Bana göre tamamen hatalı bir uygulama olan kombi uygulamasının müstakil evler hariç hata olduğunu düşünüyorum . Çok büyük bir pazar ve rant yaratmış olmasına rağmen toplu olarak oturulan apartman ,site gibi yerlerde kesinlikle merkezi sistem uygulanmalıdır. Hem bu hatalara sebebiyet vermez hem verimliliği kombiye oranla daha yüksek hemde evde olmayıp ta kombisini kullanmayan daire yerine siz en az % 50 daha fazla yakıt harcamak zorunda kalırsınız.

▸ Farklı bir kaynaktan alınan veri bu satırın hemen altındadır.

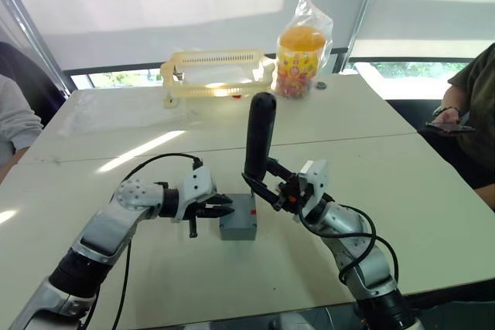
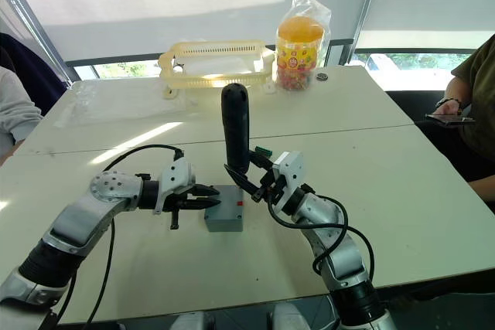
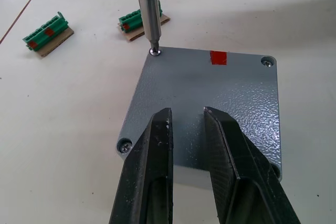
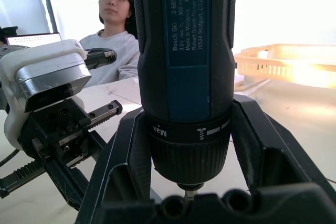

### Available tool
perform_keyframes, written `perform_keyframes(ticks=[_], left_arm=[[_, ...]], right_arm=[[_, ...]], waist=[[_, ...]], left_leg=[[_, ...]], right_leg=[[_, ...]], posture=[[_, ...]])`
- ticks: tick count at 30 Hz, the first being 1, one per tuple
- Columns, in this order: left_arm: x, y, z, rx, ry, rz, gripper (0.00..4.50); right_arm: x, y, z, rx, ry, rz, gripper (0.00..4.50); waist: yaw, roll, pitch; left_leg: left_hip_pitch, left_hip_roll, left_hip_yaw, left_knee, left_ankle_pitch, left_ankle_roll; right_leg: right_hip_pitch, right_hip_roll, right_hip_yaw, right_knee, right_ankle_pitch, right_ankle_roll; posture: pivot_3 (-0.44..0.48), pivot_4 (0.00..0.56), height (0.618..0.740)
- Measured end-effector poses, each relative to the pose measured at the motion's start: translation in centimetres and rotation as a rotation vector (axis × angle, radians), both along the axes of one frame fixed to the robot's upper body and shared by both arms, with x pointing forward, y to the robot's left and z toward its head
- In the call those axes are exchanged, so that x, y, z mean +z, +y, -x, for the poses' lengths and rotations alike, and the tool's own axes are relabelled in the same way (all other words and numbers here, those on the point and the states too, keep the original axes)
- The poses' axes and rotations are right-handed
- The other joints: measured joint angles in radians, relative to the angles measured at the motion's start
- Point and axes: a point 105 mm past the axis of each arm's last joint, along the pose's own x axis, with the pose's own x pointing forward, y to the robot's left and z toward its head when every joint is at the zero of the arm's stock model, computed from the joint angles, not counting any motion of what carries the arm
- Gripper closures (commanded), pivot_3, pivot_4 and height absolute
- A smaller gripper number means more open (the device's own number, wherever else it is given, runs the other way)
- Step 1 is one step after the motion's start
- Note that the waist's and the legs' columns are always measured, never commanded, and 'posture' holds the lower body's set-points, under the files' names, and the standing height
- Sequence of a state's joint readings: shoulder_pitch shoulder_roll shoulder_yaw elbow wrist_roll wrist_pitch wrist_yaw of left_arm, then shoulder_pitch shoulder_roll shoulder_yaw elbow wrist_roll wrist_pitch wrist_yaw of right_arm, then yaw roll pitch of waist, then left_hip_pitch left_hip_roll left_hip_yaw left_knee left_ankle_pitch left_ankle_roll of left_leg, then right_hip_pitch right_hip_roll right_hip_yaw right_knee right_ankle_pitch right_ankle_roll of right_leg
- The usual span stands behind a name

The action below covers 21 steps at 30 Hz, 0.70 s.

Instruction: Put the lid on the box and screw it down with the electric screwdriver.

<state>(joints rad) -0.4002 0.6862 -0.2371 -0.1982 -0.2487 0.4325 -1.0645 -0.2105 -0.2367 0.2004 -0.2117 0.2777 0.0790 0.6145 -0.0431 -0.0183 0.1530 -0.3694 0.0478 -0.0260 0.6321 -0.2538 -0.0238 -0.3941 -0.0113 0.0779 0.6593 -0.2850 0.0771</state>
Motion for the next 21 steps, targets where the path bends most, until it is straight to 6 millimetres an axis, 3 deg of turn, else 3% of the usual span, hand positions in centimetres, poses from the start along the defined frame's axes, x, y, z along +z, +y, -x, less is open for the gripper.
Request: perform_keyframes(ticks=[21], left_arm=[[-0.19,-0.14,0.03,-0.004,0.007,0.002,3.56]], right_arm=[[-0.26,-0.08,0.0,0.002,0.005,0.021,2.76]], waist=[[0.0,-0.002,-0.006]], left_leg=[[0.001,0.0,0.0,-0.003,0.0,0.0]], right_leg=[[0.001,-0.001,0.0,-0.004,-0.001,-0.001]], posture=[[0.0,0.15,0.74]])
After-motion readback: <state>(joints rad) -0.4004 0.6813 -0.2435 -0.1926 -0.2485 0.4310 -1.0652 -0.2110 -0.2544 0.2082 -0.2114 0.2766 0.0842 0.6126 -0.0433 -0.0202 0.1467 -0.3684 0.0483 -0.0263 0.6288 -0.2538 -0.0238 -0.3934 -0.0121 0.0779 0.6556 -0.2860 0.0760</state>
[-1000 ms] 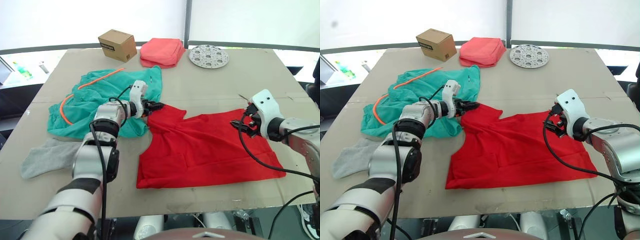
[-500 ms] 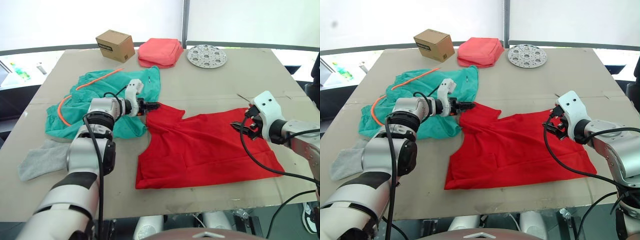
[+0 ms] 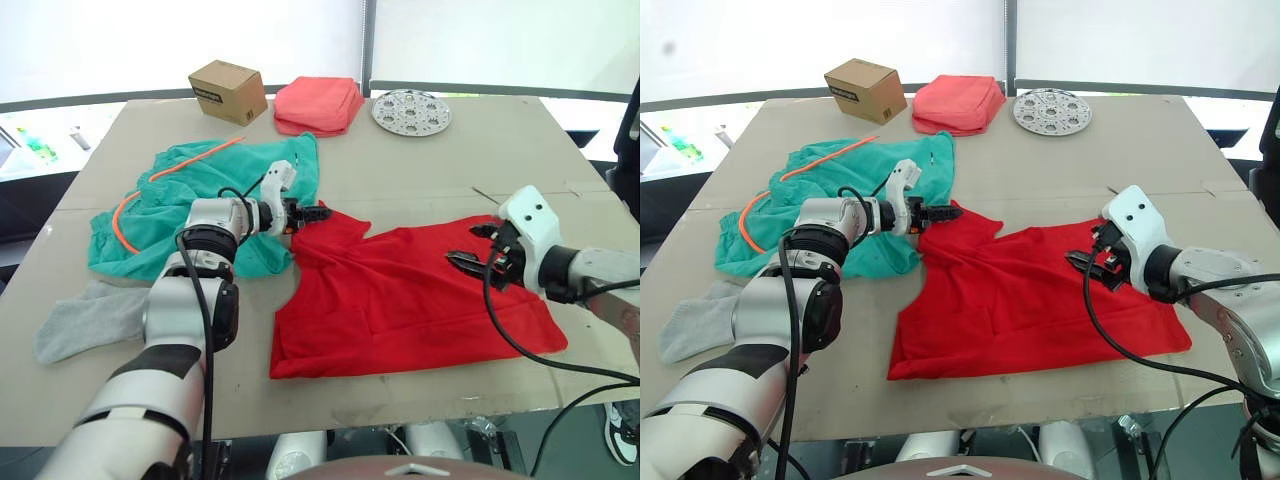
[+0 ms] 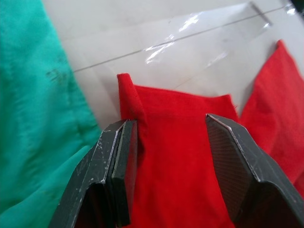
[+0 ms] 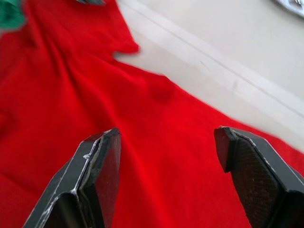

3. Kontrole gelen EGO teknisyenleri
EGO teknisyenleri saat 5:00 te geldiklerinde şayet üst katta zehirlenme varsa neden alt kata inip veya diğer katlarda da olabilir , kontrol etme gereği duymadılar. Son yapılan açıklama da ailenin zehirlendiğini anlayınca EGO ya haber verdiği onlar gelmeden evi terkedip hastaneye gittiği açıklaması yapıldı.
4.Tüketiciler
Tüketiciler bizler yani hepimiz evimizdeki cihazların yıllık kontrol ve bakımlarını, bacaların ise temizliğini yaptırarak bunun sorumluluğunu taşımak zorundayız.
Tekrar kazada yaşamını yitirenlere rahmet geride kalanlara sabır ve metanet diliyorum.
Serhat ÖKMEN
Mak.Yük.Mühendisi (İTÜ)
Son Açıklama :
Yine BAŞKENT DOĞALGAZ AŞ. den yapılan açıklamayla olaya sebebiyet verenin kombiye taze hava girişini sağlayan menfezin gazete kağıdıyla kapatıldığı bundan dolayı yanmayı sağlayan Oksijen eksikliğinden eksik yanma sonucu CO çıktığı ve de hem bu 4 numaralı daire fertlerinin hem de bir alt katta uykuya dalmış olan 7 gencin zehirlenerek yaşamını yitirdiği anlaşılmaktadır. Tabi bu gençlerin oturduğu katın baca bağlantısının da delik olduğunu söylemeye gerek yok. Bu bağlantı delik olmasaydı bile bacalı kombinin çalışma prensibi nedeniyle ortak baca veya şönt bacalarda baca gazının geri tepmesi sonucu CO’ in yine bu daireye dolması kaçınılmazdır.